Warum Singer nicht diese absurde Alternative zurückwies, ist sicher nicht nur für Schmidt-Salomon ein Rätsel. Schließlich wird damit explizit das Folterverbot aufgeweicht. Auch bei der Frage zur Sterbehilfe gab Singer verstörende Antworten. Auf den Einwand der Interviewerin Nina Streeck, durch eine weitere Verbreitung der Sterbehilfe "könnte Druck auf alte Menschen entstehen, sich selbst das Leben zu nehmen", antwortete Singer:

"Das kann passieren. Empfindet sich jemand als Belastung für seine Familie, ist es nicht unbedingt unvernünftig, dass er sein Leben beendet. Wenn seine Lebensqualität eher schlecht ist und er sieht, wie seine Tochter viel Zeit aufwendet, um sich um ihn zu kümmern, und dabei ihre Karriere vernachlässigt, dann ist es vernünftig, ihr nicht weiter zur Last fallen zu wollen."

An einer anderen Stelle im Interview fragt Peter Singer, wie viel eine Gesellschaft zahlen sollte, "um die Lebensqualität der Bürger zu heben, wenn sie mit dem gleichen Geld das Leben von Menschen in armen Ländern viel stärker verbessern könnte".

Dass es sich dabei nicht um ein Missverständnis handelt, zeigt sich an einer Passage in dem Aufruf zum Protest, de sich mit dieser Position deckt. Dort wird aus einen RadioInterview mit Singer im Jahr 2015 zitiert. "Ich möchte nicht, dass sich meine Versicherungsbeiträge erhöhen, damit Kinder ohne Aussicht auf Lebensqualität teure Behandlungen bekommen."

An anderer Stelle im NZZ-Interview erklärt Singer: "Wäre es besser zu vermeiden, dass mehr Behinderte auf die Welt kommen und Leute durch Krankheiten oder Unfälle behindert werden? Unbedingt. Dem würde fast jeder zustimmen." Mit solchen Äußerungen lässt Singer explizit viel Raum für Positionen, die in einer Sterbehilfe eineEntlastung des Sozialstaatesbegreifen.

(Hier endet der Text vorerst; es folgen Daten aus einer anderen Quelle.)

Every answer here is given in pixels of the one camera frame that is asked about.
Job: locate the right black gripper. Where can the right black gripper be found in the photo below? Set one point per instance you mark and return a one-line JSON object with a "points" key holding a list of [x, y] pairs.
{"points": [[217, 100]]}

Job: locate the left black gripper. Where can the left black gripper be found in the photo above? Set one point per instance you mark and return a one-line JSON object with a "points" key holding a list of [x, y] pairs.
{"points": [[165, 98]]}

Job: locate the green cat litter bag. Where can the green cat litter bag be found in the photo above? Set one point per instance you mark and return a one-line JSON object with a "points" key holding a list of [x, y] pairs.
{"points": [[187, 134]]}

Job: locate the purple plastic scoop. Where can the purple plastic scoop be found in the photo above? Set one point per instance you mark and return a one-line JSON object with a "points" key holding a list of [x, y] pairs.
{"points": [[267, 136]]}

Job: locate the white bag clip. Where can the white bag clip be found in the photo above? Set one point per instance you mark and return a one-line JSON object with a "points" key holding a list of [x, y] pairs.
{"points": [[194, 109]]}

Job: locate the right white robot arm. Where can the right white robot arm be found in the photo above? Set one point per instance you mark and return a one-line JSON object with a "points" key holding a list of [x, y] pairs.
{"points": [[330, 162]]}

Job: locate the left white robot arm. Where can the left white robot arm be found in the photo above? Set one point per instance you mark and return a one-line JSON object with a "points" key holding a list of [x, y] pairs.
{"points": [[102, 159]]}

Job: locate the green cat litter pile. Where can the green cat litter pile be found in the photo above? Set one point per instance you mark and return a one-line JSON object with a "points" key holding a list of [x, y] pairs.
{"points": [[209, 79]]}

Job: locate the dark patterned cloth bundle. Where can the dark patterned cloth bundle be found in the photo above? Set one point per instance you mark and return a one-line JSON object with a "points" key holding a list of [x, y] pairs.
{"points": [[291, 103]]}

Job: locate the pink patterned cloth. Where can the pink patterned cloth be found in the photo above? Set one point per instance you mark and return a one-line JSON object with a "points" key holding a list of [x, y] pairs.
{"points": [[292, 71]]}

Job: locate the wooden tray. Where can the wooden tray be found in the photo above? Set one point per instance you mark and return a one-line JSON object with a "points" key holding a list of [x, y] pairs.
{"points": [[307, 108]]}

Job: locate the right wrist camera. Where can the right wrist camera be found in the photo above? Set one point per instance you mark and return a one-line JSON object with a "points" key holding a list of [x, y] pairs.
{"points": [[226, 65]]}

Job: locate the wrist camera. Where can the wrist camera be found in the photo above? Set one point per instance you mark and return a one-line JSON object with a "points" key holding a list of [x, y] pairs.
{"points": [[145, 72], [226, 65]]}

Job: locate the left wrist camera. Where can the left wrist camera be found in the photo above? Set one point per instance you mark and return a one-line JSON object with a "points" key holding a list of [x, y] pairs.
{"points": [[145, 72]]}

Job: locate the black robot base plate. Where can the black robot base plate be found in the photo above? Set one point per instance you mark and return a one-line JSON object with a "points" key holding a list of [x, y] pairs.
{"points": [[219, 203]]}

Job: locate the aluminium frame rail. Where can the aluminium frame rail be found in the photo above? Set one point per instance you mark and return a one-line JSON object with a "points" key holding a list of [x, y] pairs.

Kollektiv statt Individuum

Michael Schmidt-Salomon, der sich als guter Kenner der Texte von Singer erweist, sieht als Grund für eine Radikalisierung von dessen Positionen die Überbetonung des Kollektivs zulasten des Individuums. Es ist eben ein Unterschied, ob man für ein individuelles Recht auf Sterbehilfe eintritt, oder ob man äußert, dass man notfalls sterben soll, damit man keine Belastung für die Gesellschaft und den Sozialstaat wird.

Es gibt hier aber durchaus Überschneidungen. Ein individuelles Recht auf Sterbehilfe kann für Gutverdienende ein Freiheitsgewinn sein. Für Menschen, die auf Transferleistungen oder auf Unterstützung von Angehörigen angewiesen sind, kann sie ein zusätzlicher Druck sein,nicht weiter zu Last zu fallen.

Es ist daher naiv, wenn von der Giordano Bruno Stiftung bisher behauptet wurde, in Ländern, in denen die Sterbehilfegesetze liberalisiert wurden, sei kein sozialer Druck auf einkommensschwache Menschen bekannt geworden, obwohl es solche Beispiele aus Holland gibt. So könnte die jüngste Kontroverse um Singer dazu beitragen, dass die Befürworter von mehr sozialen Freiheiten die soziale Komponente nicht außer Acht lassen. Solche Debatten wären auf jeden Fall sinnvoller, als mit Reizvokabeln wie Humanist oder Euthansiebefürworter eine Debatte eher zu erschweren.

(Ursprünglich hieß es, die Giordano Bruno Stiftung habe den Preis ausgerichtet. Das trifft nicht zu und wurde von der Redaktion korriguert.)